Amsterdam’s HOWRAH, though slightly more foreboding in their sonic makeup, also have a mesmeric quality about their music. It’s not hard to recall the dynamic of Sonic Youth in their shiny prime, with those impetuous rhythmic plunges continuously at odds with burrowing, hypnotic pulses. Also thrilling, but in a more extroverted way, were Canshaker Pi, who have endured some drastic line-up changes over the past few months. Unfortunately, Boris de Klerk had to depart but found a new exciting vehicle in Petersburg Orderer. The Canshakers also found a new drummer in Leon Harms of Korfbal and Rafts on Rats infamy, and his giddy propellent style has taken the Canshaker’s already formidable stage prowess to another ridiculous level. The band’s nucleus of Willem Smit and Ruben van Weegberg still hold down the fort with their disarmingly quirky charm. It’s difficult to find a band right nowadays who display more consummate fun and spirit on stage than they do; they’re like the band equivalent of a John Hughes flick, they really are.

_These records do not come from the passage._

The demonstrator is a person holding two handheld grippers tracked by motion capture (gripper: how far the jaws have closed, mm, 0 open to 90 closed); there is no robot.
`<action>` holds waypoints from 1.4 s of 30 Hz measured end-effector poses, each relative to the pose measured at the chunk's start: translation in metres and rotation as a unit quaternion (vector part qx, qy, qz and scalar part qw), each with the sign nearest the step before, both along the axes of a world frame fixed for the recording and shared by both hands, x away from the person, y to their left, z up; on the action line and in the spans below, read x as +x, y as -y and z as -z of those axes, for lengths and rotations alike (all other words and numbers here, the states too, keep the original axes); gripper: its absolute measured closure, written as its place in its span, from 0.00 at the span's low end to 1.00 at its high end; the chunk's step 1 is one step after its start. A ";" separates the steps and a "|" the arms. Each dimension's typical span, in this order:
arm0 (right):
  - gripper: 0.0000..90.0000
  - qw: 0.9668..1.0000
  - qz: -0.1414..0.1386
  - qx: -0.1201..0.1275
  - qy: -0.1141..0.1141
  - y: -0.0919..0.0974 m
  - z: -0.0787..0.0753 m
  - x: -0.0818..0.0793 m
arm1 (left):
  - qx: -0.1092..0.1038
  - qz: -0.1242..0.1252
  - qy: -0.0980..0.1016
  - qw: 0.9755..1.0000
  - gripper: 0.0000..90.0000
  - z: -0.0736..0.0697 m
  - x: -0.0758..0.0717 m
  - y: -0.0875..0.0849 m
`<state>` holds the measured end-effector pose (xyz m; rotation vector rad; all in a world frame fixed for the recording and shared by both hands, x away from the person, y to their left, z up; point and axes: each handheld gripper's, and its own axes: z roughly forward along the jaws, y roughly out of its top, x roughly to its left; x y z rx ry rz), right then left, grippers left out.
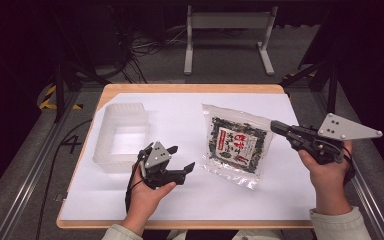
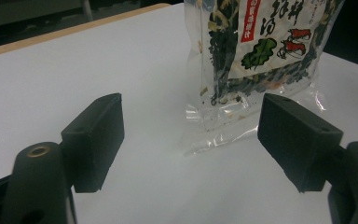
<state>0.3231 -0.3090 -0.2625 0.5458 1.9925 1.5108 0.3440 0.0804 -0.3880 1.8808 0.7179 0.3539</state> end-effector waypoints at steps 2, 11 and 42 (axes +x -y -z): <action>1.00 1.000 -0.004 0.001 0.005 -0.002 -0.002 -0.003 | -0.002 0.006 0.001 1.000 0.24 -0.001 0.002 0.002; 1.00 1.000 -0.017 0.011 0.023 -0.006 -0.008 -0.013 | -0.022 0.041 0.000 0.999 0.22 -0.002 0.010 0.013; 1.00 0.995 -0.071 0.052 0.041 -0.025 -0.011 -0.023 | -0.123 0.130 0.034 0.983 0.25 -0.013 0.018 0.050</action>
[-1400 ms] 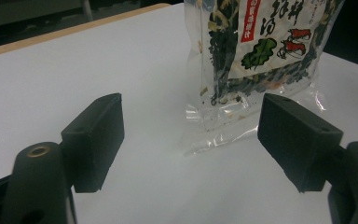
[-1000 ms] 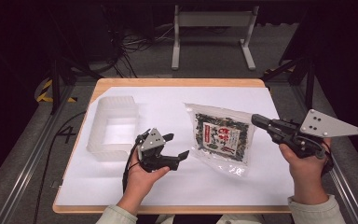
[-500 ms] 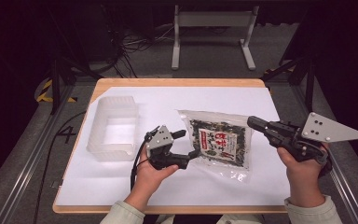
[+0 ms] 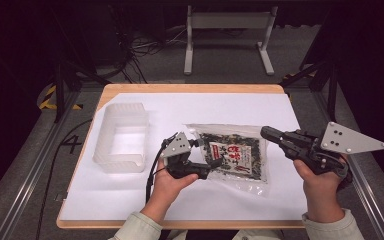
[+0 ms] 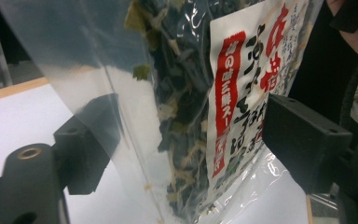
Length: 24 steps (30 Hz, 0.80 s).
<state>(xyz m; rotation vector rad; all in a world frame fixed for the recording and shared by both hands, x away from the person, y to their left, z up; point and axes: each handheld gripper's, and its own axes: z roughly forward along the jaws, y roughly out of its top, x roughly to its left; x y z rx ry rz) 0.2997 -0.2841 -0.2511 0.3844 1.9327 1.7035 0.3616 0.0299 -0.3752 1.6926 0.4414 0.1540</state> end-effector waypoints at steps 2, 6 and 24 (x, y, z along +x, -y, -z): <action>1.00 1.000 0.000 0.004 0.000 0.000 0.000 0.000 | 0.000 0.001 0.005 1.000 0.28 0.000 0.000 0.000; 1.00 1.000 -0.001 0.010 -0.002 0.002 0.000 0.000 | 0.004 -0.001 0.020 1.000 0.39 -0.003 -0.003 -0.001; 1.00 0.999 0.016 0.030 -0.004 0.012 0.001 0.005 | -0.001 0.025 0.037 0.999 0.73 -0.013 -0.012 -0.008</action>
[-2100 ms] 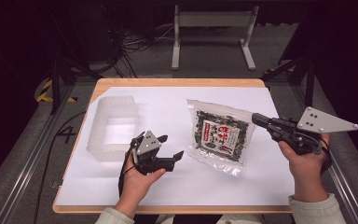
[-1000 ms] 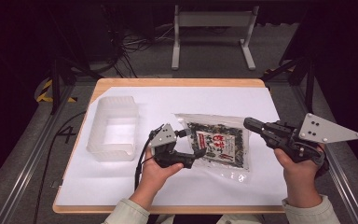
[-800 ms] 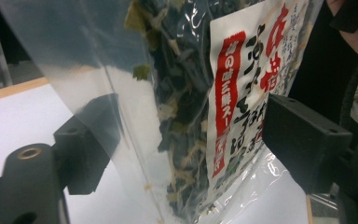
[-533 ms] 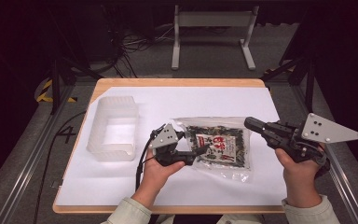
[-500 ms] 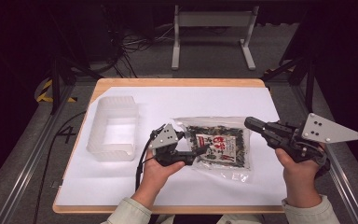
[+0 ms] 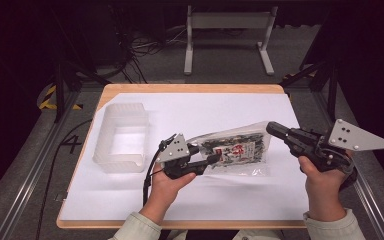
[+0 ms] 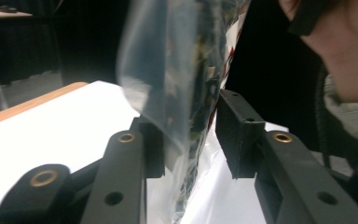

The quartet seems to embrace literally everything that comes their way; they even continue truckin’ along after a guitar string breaks. I do wonder sometimes, when are the Canshakers are going to slow down and finally make the record they really want to make? Nevertheless, seeing them utterly tear things apart, well, it never fails to inject the obligatory awesome dopamine rush.
So that’s it for the very first Left Of The Dial, so aptly named after that The Replacements song. The gambit to focus on ‘rock’ bands over all else paid off in its inception. I can’t help but hope, however, to gradually see a little bit more inclusivity and diversity in types of live acts, without abandoning the gist of the festival’s initial mission. Showcasing the more idiosyncratic bands, who truly bring something fresh to the table without compromising to reach a more prominent audience, is by any measure a vital, bold and noble gesture in a climate that doesn’t exactly favor said acts. And, as we’ve seen across this decade, the city of Rotterdam has all the means and willpower to amplify these singular voices further.